Çünkü Efendimiz, inanan bir insan için asla tarihte yaşayıp gitmiş, tatlı bir hatıraya dönüşmüş, efsanevi bir kişilik kazanarak hayatın dışına itilmiş biri değildir; olmamalıdır da...
Dilin Salavâtı: Efendimiz (s.a.v)'in adı anıldığında her türlü ihtiram ve edeple anılması, O'nun şanına yakışacak ifadeler kullanılmasıdır.
Aklın Salavâtı: Aklı O'nun hizmetine verip sahabi hasbiliğinde bir zihin geliştirerek, şüphe ve tereddütlere kapıları kapatarak mutlak bir teslimiyet gösterilmesidir.

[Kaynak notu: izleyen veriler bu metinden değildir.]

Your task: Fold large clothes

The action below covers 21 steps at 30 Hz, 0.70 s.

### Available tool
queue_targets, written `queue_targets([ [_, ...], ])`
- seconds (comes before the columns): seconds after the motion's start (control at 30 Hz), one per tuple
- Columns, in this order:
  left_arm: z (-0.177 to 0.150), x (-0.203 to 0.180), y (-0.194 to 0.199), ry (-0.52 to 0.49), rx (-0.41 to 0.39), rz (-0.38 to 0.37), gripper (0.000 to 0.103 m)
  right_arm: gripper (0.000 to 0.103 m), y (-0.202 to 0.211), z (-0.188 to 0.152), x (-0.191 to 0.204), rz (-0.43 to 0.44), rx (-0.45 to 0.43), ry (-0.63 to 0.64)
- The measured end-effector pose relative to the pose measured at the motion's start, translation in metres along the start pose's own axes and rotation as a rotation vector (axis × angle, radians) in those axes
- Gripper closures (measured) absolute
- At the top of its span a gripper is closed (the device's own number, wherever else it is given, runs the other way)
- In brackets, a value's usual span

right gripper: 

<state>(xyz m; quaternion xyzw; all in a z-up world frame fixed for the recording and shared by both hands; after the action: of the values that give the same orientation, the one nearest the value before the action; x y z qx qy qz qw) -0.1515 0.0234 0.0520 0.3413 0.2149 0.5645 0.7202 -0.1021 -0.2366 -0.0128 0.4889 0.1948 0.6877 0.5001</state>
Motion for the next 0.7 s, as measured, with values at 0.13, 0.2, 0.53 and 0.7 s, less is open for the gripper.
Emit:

Kalbin Salavâtı: Yüreğe O'ndan başkasını konuk etmemek, gönül tahtında tartışılmaz sultan olarak O'nu bilmek, mirasına karşı yürekte en ufak bir tatminsizlik taşınmamasıdır.
Bedenin Salavâtı: Hayatı O'nun gösterdiği gibi yaşamak, hayatın her alanında ve anında O'nun rehberliğine müracaat ederek yürünmesidir.
Ailenin Salavâtı: Evde O'nu hakem tayin etmek, aileyi O'nun cihana bıraktığı mesajlar çerçevesinde diri tutmaya çalışmaktır.
Toplumun Salavâtı: Efendimiz (s.a.v)'in mirasına sahip çıkmak, O'nun risalet davasına destek olmak, topluca O'nun emanetlerini, miraslarını korumaya çalışmak ve gereklerini yerine getirmektir.